● **TASK DIRECTIONS**
How many lines of the entries below contain the string "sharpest"? State the number alone.

● **Data records**
■ ■ ■

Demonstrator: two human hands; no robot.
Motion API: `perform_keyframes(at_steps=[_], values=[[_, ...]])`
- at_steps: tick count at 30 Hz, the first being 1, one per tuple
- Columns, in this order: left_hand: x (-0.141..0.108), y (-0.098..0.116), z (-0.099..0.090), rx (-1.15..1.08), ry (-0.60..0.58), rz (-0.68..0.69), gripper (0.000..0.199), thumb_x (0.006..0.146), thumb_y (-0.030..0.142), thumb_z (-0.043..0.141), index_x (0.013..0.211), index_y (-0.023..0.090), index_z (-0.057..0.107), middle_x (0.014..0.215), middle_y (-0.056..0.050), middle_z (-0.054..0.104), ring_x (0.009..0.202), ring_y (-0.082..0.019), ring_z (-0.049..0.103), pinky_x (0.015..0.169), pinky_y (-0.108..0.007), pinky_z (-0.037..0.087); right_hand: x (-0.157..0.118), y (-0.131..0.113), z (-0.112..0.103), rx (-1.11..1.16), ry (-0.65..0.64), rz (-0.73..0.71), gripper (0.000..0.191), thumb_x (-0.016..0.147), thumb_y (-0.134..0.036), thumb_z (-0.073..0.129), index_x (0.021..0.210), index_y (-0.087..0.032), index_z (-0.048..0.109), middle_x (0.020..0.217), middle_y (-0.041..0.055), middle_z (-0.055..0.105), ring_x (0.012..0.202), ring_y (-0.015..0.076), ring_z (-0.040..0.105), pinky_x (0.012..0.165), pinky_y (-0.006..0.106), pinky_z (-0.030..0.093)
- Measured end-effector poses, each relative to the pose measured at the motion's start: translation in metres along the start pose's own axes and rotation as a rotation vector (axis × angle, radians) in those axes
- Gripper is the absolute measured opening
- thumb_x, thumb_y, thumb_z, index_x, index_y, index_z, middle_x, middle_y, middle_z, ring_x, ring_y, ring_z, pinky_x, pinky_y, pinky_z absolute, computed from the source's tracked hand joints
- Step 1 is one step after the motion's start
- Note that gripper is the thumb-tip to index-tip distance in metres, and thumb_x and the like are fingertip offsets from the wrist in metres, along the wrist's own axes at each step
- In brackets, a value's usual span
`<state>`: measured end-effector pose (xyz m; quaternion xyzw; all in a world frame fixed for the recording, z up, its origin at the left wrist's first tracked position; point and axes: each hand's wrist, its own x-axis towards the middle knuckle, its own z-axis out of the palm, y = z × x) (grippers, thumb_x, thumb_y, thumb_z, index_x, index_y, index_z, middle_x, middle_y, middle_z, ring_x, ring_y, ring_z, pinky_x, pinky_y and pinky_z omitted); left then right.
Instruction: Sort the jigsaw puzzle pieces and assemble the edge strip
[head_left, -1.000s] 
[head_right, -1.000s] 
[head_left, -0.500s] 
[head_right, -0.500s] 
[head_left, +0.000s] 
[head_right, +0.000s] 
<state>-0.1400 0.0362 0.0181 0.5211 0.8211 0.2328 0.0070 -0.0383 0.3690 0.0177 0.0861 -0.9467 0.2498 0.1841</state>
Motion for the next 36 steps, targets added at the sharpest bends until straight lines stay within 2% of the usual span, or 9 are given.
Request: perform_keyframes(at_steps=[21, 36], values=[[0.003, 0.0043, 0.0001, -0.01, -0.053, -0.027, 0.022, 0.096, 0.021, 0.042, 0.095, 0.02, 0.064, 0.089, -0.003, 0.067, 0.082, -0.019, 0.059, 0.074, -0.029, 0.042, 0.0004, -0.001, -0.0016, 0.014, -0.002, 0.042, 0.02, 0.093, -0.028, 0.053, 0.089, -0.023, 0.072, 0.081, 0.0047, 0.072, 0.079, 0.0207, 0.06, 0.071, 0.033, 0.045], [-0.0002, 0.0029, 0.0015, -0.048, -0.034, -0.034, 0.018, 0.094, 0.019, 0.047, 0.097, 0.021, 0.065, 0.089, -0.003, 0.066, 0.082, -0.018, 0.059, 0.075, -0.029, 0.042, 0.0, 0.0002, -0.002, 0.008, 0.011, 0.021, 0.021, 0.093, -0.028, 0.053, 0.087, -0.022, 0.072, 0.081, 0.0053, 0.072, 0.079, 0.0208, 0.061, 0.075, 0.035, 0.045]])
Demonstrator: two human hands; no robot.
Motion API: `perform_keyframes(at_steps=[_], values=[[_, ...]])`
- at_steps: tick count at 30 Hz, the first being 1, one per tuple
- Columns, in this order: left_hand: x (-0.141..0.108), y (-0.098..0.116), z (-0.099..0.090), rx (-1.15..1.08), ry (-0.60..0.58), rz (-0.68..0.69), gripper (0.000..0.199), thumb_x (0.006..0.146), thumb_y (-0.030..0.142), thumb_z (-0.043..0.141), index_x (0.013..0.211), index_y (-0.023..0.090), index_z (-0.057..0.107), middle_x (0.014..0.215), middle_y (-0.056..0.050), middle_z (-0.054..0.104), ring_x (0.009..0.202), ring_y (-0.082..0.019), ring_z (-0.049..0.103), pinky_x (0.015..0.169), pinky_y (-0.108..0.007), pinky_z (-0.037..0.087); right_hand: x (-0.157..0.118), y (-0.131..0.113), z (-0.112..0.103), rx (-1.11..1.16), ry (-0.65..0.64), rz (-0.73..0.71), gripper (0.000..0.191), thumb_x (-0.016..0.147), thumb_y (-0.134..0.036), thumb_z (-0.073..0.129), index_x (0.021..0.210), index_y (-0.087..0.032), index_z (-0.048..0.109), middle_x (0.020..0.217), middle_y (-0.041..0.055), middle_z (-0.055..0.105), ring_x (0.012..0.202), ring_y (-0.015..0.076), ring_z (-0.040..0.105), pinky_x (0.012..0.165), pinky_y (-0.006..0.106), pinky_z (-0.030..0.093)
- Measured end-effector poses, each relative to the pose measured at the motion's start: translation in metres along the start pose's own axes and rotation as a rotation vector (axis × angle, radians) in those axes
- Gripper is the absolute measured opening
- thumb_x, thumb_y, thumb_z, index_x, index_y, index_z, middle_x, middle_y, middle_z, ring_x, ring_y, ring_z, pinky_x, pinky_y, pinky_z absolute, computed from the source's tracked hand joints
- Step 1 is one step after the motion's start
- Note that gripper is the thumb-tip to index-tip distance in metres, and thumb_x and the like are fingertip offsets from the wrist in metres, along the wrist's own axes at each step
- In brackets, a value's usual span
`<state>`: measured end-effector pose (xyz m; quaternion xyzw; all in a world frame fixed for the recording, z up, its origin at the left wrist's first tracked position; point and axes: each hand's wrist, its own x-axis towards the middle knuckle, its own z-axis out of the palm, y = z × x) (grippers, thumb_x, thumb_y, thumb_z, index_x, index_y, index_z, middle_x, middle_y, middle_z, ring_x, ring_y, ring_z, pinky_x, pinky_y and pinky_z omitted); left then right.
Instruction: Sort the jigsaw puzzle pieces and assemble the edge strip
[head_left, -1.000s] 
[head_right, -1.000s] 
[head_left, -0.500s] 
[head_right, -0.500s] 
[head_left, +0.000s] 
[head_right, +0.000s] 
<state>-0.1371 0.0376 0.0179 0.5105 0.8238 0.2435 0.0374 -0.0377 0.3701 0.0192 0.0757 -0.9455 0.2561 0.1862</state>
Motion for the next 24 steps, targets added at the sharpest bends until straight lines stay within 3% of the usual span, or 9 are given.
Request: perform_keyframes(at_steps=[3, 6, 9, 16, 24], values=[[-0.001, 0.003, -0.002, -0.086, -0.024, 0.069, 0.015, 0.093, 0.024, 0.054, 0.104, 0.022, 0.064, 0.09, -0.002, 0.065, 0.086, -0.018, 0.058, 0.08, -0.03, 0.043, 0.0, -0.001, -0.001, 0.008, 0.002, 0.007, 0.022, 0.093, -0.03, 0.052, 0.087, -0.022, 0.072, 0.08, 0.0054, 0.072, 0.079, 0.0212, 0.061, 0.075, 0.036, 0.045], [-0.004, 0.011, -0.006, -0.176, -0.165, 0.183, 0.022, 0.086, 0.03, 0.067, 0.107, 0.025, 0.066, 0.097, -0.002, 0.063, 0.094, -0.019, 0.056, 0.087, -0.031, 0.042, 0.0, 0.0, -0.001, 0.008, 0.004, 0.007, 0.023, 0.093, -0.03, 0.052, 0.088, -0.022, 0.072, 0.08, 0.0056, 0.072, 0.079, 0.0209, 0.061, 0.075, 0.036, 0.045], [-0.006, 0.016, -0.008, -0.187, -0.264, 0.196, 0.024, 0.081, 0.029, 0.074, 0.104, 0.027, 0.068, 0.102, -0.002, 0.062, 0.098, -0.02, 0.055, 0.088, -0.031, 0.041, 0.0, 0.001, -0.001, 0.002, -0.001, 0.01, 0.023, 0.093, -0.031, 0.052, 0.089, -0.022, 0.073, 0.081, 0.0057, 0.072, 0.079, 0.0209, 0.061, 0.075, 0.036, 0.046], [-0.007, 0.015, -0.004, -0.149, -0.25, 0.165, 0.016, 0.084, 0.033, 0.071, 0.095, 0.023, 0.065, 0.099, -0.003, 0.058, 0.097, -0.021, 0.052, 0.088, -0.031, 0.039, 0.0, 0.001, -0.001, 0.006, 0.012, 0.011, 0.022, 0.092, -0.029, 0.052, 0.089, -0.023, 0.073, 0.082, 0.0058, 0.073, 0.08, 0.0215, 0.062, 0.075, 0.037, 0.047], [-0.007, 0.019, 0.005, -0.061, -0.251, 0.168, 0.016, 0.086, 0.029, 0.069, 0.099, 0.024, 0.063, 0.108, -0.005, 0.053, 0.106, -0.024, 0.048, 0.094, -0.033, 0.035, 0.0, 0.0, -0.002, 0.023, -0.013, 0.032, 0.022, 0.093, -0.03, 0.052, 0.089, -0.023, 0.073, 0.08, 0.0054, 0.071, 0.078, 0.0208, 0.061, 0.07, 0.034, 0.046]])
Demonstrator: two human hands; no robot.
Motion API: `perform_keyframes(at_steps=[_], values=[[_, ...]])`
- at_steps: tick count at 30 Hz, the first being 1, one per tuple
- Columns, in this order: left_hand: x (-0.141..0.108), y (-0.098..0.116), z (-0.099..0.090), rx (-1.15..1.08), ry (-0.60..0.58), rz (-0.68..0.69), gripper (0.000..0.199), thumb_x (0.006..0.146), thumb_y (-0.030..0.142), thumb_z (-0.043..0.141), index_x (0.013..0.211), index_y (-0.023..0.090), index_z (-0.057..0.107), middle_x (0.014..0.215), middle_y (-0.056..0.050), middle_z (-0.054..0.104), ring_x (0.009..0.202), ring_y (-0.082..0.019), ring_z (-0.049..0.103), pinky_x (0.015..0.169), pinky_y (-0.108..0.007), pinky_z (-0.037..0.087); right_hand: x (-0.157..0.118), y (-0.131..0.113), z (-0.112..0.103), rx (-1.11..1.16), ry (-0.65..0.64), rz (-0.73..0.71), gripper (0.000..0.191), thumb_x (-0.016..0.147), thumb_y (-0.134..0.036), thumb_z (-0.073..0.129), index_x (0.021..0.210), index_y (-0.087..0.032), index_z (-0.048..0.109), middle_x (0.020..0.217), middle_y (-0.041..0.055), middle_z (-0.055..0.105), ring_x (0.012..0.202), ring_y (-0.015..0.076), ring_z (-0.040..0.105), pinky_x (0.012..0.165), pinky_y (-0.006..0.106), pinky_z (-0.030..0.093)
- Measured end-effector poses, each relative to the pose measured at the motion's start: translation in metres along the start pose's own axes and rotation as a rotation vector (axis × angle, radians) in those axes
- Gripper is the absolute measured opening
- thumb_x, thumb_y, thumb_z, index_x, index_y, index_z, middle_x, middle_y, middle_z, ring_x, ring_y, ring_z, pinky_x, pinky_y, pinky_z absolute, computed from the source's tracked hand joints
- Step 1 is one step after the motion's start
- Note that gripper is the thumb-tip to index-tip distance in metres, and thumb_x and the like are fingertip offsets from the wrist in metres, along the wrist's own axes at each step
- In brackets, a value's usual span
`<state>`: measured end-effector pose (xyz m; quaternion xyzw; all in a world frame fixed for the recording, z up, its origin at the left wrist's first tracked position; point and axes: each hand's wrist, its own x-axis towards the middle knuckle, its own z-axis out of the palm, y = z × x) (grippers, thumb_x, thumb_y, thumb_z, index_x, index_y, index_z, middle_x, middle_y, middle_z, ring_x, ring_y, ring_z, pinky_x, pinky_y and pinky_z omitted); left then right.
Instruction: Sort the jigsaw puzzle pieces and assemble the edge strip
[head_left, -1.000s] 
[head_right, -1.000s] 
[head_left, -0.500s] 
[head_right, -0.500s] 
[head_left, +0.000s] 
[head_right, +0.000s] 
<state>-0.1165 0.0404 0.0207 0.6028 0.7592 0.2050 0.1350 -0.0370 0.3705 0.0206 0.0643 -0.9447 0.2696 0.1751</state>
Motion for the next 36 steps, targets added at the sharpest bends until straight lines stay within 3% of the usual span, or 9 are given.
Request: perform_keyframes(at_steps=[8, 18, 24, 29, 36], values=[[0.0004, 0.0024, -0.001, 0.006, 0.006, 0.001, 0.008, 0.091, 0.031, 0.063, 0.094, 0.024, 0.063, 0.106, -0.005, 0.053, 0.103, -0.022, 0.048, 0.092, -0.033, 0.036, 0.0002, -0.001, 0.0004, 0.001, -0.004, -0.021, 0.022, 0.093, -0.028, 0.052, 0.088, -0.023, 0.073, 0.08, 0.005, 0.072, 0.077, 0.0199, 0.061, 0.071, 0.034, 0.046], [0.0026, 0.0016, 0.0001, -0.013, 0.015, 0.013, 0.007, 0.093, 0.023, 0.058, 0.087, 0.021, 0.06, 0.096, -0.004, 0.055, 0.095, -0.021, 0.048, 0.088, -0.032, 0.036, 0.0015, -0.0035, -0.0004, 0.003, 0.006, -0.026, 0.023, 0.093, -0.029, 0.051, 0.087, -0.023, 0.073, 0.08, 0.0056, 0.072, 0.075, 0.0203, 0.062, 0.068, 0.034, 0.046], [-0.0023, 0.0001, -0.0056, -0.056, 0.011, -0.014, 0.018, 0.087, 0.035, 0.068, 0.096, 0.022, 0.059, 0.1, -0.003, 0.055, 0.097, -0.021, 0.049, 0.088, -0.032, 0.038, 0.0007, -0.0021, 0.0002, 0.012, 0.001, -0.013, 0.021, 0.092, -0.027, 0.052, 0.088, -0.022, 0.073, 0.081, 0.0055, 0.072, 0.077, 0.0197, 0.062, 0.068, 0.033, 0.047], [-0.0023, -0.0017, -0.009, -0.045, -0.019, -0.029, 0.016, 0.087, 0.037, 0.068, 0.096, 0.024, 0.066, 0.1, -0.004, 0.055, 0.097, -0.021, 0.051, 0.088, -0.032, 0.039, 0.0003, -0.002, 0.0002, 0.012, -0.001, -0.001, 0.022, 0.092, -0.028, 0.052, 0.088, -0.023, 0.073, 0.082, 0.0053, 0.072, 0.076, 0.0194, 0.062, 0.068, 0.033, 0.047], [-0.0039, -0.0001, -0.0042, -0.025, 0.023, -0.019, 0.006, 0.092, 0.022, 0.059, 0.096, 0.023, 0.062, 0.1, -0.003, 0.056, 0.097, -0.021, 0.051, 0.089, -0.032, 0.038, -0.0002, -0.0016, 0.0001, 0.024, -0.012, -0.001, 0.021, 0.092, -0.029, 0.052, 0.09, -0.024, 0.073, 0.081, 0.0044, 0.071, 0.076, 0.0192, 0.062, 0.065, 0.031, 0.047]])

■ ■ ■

● **ANSWER FOR THIS EXERCISE**
3